(Records for this task begins)
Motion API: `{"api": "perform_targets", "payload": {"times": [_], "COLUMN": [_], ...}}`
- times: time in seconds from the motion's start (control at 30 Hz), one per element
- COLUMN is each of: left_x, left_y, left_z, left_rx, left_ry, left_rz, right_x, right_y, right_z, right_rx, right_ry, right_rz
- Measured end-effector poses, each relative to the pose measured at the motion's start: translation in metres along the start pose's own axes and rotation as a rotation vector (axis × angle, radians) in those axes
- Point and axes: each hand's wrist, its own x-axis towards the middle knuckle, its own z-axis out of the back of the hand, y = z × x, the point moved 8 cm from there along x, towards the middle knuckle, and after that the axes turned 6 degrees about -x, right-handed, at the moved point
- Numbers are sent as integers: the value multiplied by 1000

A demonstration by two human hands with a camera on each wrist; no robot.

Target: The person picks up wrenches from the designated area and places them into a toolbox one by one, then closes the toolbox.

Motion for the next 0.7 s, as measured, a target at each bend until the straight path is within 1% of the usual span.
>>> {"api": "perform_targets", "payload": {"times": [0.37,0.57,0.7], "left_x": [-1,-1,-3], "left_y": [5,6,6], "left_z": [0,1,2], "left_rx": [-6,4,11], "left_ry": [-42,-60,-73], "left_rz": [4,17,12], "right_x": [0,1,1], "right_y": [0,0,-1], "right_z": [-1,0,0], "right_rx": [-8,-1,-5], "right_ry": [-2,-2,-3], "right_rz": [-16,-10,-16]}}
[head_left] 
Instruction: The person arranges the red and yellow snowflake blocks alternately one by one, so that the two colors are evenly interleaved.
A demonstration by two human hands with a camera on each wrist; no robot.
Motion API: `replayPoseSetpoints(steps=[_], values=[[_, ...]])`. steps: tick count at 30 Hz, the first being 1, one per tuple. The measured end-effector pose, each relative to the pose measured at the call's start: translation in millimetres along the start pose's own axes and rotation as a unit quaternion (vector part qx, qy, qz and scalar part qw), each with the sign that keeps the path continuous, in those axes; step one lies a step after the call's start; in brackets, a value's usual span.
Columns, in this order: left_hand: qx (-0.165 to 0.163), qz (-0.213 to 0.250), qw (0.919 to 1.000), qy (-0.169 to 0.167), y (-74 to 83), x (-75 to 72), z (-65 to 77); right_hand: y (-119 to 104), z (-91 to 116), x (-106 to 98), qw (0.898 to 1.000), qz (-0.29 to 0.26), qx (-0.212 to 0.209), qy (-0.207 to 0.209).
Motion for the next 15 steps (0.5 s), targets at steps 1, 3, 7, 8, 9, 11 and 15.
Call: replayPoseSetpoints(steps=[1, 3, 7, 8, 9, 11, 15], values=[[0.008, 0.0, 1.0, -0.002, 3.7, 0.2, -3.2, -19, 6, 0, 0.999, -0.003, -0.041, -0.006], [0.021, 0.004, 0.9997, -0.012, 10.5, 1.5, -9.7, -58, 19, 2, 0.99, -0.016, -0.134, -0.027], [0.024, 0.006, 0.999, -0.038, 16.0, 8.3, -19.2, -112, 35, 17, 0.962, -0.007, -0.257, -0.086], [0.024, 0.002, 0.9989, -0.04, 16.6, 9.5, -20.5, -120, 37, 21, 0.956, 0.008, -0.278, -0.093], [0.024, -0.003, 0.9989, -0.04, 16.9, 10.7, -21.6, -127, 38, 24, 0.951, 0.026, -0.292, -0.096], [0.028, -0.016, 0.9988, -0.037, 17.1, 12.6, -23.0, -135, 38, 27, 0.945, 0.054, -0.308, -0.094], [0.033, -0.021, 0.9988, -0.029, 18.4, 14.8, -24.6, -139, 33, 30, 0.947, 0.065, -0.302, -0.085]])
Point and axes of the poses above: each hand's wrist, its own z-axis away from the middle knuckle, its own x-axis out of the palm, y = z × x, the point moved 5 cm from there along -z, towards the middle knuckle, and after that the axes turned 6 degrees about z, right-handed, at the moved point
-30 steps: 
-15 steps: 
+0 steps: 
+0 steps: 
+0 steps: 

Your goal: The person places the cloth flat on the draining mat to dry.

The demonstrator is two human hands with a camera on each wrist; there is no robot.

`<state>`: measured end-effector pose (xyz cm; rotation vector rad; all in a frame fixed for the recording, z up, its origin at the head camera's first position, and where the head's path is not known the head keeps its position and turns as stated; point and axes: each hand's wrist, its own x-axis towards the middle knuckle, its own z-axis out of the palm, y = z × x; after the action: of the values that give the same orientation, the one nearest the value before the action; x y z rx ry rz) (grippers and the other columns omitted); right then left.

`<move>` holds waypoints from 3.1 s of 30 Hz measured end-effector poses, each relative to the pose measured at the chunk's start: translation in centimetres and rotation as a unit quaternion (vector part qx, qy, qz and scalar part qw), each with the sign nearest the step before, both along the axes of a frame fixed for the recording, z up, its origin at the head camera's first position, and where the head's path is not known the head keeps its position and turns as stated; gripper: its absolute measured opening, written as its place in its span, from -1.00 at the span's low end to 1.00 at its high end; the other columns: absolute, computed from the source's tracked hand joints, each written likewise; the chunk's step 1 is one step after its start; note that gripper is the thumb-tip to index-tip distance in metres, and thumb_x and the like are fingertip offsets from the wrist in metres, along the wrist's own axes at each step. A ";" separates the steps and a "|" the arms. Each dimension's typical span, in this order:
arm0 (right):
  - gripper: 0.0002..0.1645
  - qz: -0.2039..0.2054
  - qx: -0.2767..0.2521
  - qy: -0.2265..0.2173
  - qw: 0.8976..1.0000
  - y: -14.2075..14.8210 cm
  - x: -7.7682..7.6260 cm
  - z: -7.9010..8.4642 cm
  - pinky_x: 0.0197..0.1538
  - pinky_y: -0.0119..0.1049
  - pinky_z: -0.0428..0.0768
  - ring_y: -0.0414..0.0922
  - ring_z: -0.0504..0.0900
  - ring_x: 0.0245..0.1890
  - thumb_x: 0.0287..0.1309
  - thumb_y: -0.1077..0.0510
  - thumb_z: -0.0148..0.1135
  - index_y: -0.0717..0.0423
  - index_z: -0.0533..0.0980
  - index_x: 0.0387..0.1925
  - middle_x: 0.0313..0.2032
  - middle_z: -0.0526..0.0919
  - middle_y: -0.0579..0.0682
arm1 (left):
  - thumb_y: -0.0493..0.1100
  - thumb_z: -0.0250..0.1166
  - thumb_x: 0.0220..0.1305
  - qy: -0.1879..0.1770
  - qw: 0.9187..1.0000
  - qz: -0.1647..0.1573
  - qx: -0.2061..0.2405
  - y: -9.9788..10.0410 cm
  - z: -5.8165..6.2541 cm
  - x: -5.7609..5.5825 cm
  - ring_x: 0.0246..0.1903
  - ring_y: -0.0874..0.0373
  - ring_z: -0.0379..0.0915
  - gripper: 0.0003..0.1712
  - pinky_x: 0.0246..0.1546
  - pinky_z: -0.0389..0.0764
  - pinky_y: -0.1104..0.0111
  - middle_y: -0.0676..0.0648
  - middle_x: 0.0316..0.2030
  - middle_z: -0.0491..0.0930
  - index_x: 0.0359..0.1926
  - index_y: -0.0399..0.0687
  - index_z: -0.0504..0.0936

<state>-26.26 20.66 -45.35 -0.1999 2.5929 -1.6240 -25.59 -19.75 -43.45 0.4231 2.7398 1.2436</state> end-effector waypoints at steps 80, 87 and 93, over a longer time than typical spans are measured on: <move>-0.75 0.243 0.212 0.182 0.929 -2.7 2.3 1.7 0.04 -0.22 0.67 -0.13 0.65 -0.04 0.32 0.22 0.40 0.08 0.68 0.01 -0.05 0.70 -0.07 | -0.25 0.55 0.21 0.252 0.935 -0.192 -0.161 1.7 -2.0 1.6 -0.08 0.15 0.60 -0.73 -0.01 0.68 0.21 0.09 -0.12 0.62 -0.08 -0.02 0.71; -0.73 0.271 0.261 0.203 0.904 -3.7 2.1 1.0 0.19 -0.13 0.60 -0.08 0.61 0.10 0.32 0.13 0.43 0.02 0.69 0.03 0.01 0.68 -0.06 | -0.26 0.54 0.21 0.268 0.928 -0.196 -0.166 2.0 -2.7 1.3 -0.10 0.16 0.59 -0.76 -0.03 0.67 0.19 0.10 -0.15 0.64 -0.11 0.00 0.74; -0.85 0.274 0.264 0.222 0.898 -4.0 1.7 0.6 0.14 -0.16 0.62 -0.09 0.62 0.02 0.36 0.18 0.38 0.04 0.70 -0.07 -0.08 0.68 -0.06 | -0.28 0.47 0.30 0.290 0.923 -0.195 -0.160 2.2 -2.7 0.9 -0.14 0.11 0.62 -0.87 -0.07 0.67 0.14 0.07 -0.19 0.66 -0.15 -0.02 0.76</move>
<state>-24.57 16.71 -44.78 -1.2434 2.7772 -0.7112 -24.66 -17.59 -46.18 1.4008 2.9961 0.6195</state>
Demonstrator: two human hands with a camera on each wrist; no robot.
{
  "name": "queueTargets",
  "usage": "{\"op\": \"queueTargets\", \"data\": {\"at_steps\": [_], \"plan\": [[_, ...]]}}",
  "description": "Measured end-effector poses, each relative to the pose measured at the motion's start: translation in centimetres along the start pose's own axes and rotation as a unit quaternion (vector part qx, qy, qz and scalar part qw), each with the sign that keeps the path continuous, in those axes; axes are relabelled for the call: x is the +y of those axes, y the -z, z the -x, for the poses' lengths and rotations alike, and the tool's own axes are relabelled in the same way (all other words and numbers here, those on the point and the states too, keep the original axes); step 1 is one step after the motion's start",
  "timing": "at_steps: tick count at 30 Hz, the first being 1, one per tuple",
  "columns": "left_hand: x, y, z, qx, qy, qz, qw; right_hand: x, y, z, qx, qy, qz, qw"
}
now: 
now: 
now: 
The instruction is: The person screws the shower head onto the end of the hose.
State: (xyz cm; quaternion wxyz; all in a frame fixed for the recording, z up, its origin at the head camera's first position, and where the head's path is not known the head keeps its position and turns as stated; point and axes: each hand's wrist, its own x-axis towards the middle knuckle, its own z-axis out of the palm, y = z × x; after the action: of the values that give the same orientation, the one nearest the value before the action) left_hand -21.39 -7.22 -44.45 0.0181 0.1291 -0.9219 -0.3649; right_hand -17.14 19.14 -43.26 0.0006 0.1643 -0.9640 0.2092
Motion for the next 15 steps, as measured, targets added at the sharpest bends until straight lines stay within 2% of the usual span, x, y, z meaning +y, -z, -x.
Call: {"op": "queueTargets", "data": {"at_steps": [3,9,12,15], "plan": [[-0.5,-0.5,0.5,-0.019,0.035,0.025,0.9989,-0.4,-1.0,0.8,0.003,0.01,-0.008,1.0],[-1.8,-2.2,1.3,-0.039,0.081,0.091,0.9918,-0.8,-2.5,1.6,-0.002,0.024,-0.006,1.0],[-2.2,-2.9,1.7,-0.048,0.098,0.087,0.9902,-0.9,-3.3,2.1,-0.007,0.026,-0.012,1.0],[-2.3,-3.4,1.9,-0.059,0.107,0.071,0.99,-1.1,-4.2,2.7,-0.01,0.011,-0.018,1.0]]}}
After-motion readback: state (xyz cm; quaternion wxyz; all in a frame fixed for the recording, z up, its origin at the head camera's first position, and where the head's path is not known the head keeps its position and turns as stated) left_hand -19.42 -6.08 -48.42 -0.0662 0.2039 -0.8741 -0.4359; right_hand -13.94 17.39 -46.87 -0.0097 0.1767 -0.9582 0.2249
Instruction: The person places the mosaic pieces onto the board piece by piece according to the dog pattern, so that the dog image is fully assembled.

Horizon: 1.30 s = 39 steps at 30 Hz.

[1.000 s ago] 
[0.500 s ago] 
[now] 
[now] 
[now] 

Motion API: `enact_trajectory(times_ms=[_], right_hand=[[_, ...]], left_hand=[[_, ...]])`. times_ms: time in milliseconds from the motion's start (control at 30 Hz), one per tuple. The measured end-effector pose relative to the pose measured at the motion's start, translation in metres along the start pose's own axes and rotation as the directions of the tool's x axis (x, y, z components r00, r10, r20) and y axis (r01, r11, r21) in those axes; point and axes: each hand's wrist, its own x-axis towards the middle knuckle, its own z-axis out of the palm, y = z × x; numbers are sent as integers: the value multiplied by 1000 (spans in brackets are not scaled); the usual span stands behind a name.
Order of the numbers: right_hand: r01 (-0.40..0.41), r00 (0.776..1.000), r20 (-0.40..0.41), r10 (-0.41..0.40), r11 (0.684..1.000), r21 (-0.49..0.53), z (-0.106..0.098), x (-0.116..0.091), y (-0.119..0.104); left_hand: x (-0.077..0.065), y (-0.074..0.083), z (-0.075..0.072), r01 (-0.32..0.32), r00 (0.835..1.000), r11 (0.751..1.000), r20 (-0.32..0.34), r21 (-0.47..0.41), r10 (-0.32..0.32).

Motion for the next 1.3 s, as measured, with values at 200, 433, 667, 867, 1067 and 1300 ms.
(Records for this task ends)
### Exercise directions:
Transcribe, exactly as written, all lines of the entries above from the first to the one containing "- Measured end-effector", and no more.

### Response:
Motion API: `{"api": "perform_targets", "payload": {"times": [_], "COLUMN": [_], ...}}`
- times: time in seconds from the motion's start (control at 30 Hz), one per element
- COLUMN is each of: left_x, left_y, left_z, left_rx, left_ry, left_rz, right_x, right_y, right_z, right_rx, right_ry, right_rz
- Measured end-effector poses, each relative to the pose measured at the motion's start: translation in metres along the start pose's own axes and rotation as a rotation vector (axis × angle, radians) in those axes

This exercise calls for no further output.